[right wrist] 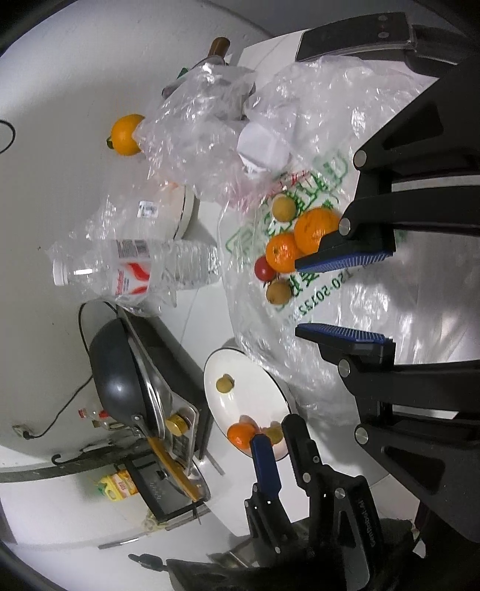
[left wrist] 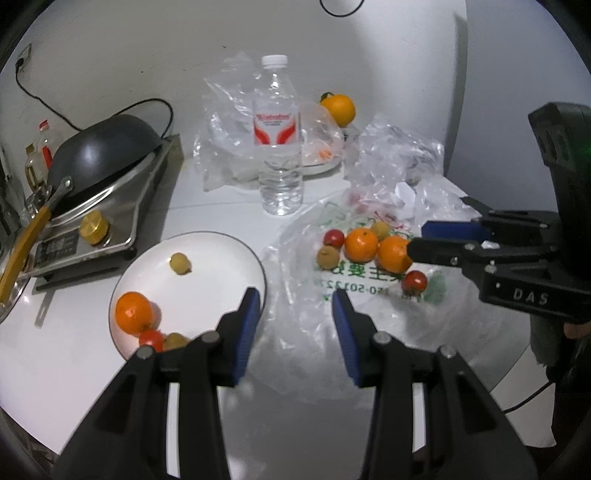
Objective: Organize fruits
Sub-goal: 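Move both open grippers over the fruit pile on the plastic bag, then grasp a large mandarin with the right gripper while the left grasps a red tomato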
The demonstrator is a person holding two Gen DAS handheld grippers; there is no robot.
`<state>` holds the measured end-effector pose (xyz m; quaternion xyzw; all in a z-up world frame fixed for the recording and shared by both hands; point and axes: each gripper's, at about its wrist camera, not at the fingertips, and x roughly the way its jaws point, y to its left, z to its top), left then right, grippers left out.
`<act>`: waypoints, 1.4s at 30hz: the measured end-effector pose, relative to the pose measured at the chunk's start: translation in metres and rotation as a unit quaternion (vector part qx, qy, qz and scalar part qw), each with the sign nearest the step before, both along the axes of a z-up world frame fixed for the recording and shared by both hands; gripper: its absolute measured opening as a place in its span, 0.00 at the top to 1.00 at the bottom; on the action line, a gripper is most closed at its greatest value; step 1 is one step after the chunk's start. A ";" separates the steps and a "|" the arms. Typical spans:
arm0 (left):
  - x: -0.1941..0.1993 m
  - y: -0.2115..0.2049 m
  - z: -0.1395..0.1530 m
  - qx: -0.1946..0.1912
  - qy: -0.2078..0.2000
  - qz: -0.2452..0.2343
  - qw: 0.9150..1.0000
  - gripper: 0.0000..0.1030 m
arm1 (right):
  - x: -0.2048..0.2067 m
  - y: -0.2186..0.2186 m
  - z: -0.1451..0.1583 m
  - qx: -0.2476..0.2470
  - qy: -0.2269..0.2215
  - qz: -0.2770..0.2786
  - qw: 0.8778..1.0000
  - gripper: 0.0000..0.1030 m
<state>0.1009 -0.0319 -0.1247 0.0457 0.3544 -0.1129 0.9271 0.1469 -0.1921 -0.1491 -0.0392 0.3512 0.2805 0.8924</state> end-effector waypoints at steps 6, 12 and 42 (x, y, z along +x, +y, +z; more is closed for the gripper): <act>0.005 -0.017 -0.005 0.000 0.008 -0.009 1.000 0.59 | 0.012 -0.016 -0.009 -0.005 0.009 -0.004 1.000 0.60; 0.016 -0.030 -0.011 0.006 0.018 -0.014 1.000 0.59 | 0.026 -0.026 -0.019 -0.006 0.017 -0.007 1.000 0.60; 0.048 -0.055 -0.030 0.009 0.054 -0.011 0.998 0.59 | 0.070 -0.027 -0.054 -0.008 0.072 0.027 0.997 0.54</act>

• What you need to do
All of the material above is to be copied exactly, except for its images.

• Answer section
[right wrist] 
[left wrist] 
Objective: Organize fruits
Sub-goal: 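Move both open grippers over the fruit pile on the plastic bag, then grasp a large mandarin with the right gripper while the left grasps a red tomato
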The demonstrator is a person holding two Gen DAS handheld grippers; there is no robot.
`<state>` holds the measured end-effector pose (xyz m; quaternion xyzw; all in a z-up world frame fixed for the recording and shared by both hands; point and axes: each gripper's, at about its wrist camera, not at the fingertips, and x roughly the way its jaws point, y to its left, z to its top), left then right, grippers left out.
`<act>`: waypoints, 1.4s at 30hz: the measured end-effector pose, relative to the pose measured at the chunk's start: translation in metres and rotation as a unit quaternion (vector part qx, qy, qz and scalar part qw), each with the sign nearest the step before, both along the axes of a z-up world frame fixed for the recording and shared by both hands; gripper: its absolute measured opening as a place in its span, 0.00 at the top to 1.00 at the bottom; on the action line, a gripper is most closed at its greatest value; step 1 is one step after the chunk's start. A ";" separates the steps and a "|" the arms. Typical spans:
arm0 (left):
  - x: -0.1941..0.1993 m
  - y: -0.2115..0.2049 m
  - z: -0.1395..0.1530 m
  - qx: -0.1946..0.1912
  - qy: -0.2078..0.2000
  - qz: -0.2452..0.2343
  - qw: 0.9150..1.0000
  - gripper: 0.0000..0.1030 m
arm1 (right):
  - x: -0.2048..0.2067 m
  - y: -0.2186..0.2186 m
  - z: -0.1451..0.1583 m
  - qx: -0.2476..0.2470
  - qy: -0.2269..0.2215
  - qz: -0.2770..0.2786
  - qw: 0.8778..1.0000
  - gripper: 0.0000..0.1030 m
<state>0.1009 -0.0319 -0.1247 0.0457 0.3544 -0.1129 0.9271 0.1469 -0.1921 -0.1491 -0.0392 0.3512 0.2805 0.8924</state> end-effector waypoints at steps 6, 12 and 42 (x, y, z along +x, +y, +z; more is closed for the gripper): <act>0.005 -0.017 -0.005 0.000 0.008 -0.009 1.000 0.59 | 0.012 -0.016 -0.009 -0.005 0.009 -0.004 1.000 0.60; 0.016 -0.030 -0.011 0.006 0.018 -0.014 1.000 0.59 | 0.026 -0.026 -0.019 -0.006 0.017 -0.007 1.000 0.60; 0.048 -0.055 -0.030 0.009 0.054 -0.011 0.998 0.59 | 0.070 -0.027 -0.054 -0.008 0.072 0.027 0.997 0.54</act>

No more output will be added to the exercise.